Starting with the line that contains "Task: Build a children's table", copy every remaining line of the data below exactly, the last one included.
......
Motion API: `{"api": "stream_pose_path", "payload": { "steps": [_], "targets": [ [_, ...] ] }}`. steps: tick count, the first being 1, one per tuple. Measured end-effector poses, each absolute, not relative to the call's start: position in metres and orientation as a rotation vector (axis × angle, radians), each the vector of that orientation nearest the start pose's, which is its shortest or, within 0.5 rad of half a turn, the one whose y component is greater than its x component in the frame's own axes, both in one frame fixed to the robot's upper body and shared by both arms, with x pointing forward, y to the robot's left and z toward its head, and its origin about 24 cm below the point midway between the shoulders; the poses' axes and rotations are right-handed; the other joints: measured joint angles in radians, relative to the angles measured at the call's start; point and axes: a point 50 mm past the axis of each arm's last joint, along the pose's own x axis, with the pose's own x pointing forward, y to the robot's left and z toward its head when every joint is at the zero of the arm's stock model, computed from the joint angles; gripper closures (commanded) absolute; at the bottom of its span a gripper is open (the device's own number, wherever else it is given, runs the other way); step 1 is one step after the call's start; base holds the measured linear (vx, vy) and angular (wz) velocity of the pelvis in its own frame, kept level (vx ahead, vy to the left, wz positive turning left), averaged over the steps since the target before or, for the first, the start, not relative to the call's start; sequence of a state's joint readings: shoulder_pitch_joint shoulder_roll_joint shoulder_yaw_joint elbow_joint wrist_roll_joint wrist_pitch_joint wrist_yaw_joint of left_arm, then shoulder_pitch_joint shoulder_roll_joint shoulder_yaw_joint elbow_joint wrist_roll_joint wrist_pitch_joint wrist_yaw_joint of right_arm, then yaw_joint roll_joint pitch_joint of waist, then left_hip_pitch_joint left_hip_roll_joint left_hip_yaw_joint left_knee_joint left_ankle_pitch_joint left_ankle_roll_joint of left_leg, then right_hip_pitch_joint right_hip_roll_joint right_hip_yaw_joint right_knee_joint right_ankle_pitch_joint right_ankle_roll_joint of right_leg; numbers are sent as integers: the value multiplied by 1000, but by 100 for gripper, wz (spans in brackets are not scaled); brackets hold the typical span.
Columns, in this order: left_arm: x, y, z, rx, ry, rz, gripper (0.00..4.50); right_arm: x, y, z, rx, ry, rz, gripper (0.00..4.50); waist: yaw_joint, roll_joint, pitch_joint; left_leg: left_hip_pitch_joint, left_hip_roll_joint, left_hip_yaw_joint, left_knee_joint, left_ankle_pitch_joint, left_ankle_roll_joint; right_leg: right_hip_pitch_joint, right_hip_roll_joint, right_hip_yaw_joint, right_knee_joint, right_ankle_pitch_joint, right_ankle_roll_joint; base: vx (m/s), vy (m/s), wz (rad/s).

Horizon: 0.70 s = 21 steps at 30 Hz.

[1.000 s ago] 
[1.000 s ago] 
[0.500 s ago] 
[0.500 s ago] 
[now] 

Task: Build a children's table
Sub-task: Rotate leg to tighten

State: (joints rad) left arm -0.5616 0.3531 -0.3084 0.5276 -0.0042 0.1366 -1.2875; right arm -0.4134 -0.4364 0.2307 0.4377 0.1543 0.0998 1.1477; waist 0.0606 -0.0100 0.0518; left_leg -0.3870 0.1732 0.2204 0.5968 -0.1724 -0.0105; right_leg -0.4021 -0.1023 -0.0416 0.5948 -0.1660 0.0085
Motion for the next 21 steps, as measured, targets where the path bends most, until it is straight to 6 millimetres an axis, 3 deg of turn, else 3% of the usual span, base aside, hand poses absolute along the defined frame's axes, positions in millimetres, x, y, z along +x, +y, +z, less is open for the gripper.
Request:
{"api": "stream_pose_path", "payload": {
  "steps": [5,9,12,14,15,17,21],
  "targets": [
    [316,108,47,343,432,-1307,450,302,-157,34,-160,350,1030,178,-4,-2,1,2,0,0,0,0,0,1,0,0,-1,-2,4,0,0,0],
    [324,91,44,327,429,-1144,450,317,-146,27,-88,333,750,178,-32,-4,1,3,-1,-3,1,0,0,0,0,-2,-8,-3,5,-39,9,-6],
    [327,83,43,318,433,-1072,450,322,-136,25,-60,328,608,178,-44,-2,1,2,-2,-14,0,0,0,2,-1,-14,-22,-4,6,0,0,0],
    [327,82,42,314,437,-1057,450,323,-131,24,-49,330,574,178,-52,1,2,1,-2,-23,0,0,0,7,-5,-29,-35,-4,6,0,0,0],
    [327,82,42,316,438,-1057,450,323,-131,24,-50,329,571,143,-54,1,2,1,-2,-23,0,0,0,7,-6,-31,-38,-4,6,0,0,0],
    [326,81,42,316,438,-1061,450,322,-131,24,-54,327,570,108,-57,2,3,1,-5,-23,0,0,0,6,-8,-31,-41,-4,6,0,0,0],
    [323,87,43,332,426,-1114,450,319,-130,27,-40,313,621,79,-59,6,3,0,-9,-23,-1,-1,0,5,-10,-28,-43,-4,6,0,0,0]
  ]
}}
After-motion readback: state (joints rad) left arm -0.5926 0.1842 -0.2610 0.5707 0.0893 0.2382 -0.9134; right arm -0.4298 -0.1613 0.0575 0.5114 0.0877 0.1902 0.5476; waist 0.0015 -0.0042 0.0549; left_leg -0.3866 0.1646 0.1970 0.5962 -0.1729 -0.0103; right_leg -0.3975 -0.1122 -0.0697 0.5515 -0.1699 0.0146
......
RESPONSE AREA ->
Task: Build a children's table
Sub-task: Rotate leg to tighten

State: (joints rad) left arm -0.5616 0.3531 -0.3084 0.5276 -0.0042 0.1366 -1.2875; right arm -0.4134 -0.4364 0.2307 0.4377 0.1543 0.0998 1.1477; waist 0.0606 -0.0100 0.0518; left_leg -0.3870 0.1732 0.2204 0.5968 -0.1724 -0.0105; right_leg -0.4021 -0.1023 -0.0416 0.5948 -0.1660 0.0085
Motion for the next 21 steps, as measured, targets where the path bends most, until it is straight to 6 millimetres an axis, 3 deg of turn, else 3% of the usual span, base aside, hand poses absolute along the defined frame's axes, positions in millimetres, x, y, z along +x, +y, +z, less is open for the gripper.
Request:
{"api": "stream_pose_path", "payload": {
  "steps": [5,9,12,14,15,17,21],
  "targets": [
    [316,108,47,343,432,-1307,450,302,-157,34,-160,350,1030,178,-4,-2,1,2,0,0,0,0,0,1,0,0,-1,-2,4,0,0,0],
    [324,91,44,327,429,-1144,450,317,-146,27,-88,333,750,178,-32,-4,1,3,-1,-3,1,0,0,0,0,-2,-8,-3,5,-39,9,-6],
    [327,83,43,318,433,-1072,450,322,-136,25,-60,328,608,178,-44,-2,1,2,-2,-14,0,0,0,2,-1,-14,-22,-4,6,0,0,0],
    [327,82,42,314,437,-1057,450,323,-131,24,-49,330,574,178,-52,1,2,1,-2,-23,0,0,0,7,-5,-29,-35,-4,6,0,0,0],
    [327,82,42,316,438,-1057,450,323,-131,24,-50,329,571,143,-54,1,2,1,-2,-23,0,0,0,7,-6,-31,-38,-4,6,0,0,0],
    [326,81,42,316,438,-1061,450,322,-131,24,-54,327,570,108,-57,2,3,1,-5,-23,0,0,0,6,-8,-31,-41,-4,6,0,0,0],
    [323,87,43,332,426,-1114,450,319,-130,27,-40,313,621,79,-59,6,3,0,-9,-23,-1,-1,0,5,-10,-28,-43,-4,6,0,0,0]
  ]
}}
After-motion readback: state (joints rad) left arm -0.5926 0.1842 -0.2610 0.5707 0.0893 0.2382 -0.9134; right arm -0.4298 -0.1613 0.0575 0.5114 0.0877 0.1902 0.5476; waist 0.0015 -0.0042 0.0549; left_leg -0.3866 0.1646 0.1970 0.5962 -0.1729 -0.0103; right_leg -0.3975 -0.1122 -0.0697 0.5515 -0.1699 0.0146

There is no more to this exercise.